WHAT NEEDS TO BE DONE
Search the material below for the word "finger". Copy every line where it is found.

╔══

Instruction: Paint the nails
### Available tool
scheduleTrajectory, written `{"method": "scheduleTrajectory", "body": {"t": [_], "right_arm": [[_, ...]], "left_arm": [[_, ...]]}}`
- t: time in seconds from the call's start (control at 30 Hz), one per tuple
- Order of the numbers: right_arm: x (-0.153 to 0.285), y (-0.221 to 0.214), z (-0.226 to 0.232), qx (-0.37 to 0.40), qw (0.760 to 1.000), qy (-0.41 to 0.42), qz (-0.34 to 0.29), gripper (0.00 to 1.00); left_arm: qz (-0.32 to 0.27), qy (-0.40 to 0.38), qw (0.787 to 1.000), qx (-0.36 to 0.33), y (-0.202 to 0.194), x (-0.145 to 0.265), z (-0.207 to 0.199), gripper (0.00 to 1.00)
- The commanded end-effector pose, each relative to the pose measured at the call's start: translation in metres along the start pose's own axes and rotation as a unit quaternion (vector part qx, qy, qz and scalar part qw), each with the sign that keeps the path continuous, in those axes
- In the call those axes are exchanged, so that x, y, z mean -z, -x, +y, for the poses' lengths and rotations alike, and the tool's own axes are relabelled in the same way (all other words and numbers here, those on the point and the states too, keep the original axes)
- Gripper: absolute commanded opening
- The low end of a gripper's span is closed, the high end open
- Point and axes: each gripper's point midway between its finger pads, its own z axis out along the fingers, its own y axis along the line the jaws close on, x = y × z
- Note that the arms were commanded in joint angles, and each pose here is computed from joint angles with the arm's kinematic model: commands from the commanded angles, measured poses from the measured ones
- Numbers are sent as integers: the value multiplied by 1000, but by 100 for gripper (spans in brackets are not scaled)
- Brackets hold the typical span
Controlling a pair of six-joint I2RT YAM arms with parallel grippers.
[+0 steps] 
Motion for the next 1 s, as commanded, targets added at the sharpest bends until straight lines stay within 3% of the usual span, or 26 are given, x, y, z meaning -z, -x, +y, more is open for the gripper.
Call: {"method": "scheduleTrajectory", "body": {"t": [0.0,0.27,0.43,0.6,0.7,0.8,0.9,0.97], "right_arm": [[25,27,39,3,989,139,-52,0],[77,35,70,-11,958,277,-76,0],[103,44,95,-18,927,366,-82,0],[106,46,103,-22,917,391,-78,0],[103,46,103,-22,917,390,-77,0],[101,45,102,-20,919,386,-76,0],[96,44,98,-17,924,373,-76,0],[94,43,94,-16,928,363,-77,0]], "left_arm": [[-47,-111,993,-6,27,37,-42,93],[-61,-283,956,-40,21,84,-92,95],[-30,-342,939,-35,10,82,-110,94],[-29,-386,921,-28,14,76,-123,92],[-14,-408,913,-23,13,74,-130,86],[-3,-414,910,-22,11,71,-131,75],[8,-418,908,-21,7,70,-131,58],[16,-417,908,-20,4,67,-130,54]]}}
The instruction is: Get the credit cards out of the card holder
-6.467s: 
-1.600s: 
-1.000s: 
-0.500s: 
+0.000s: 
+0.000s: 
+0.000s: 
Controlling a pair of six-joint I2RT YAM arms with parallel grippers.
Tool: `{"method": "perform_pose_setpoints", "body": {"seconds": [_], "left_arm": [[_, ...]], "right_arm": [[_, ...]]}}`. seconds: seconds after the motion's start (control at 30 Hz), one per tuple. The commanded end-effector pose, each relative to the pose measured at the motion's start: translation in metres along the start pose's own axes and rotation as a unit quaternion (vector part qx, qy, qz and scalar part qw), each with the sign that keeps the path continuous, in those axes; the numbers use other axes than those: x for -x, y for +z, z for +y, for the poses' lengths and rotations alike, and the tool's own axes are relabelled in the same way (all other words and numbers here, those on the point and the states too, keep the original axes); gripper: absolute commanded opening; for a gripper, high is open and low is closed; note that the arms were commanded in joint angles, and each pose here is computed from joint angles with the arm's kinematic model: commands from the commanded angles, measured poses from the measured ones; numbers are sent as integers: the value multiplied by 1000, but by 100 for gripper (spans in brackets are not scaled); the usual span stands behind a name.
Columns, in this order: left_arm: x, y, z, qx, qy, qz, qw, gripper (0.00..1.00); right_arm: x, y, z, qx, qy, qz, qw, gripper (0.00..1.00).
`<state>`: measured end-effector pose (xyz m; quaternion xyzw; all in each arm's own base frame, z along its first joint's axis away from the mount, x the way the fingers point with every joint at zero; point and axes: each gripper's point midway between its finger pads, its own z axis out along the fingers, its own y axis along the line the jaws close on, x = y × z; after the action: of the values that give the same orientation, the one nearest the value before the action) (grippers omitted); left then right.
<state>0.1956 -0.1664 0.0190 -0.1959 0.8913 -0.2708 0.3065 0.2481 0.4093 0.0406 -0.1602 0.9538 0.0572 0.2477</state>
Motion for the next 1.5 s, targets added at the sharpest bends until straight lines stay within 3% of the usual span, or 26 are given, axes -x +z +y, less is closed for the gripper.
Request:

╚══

SOLVED PROBLEM
- Point and axes: each gripper's point midway between its finger pads, its own z axis out along the fingers, its own y axis along the line the jaws close on, x = y × z
`<state>`: measured end-effector pose (xyz m; quaternion xyzw; all in each arm's own base frame, z along its first joint's axis away from the mount, x the way the fingers point with every joint at zero; point and axes: each gripper's point midway between its finger pads, its own z axis out along the fingers, its own y axis along the line the jaws close on, x = y × z; after the action: of the values that give the same orientation, the one nearest the value before the action) (grippers omitted); left then right.

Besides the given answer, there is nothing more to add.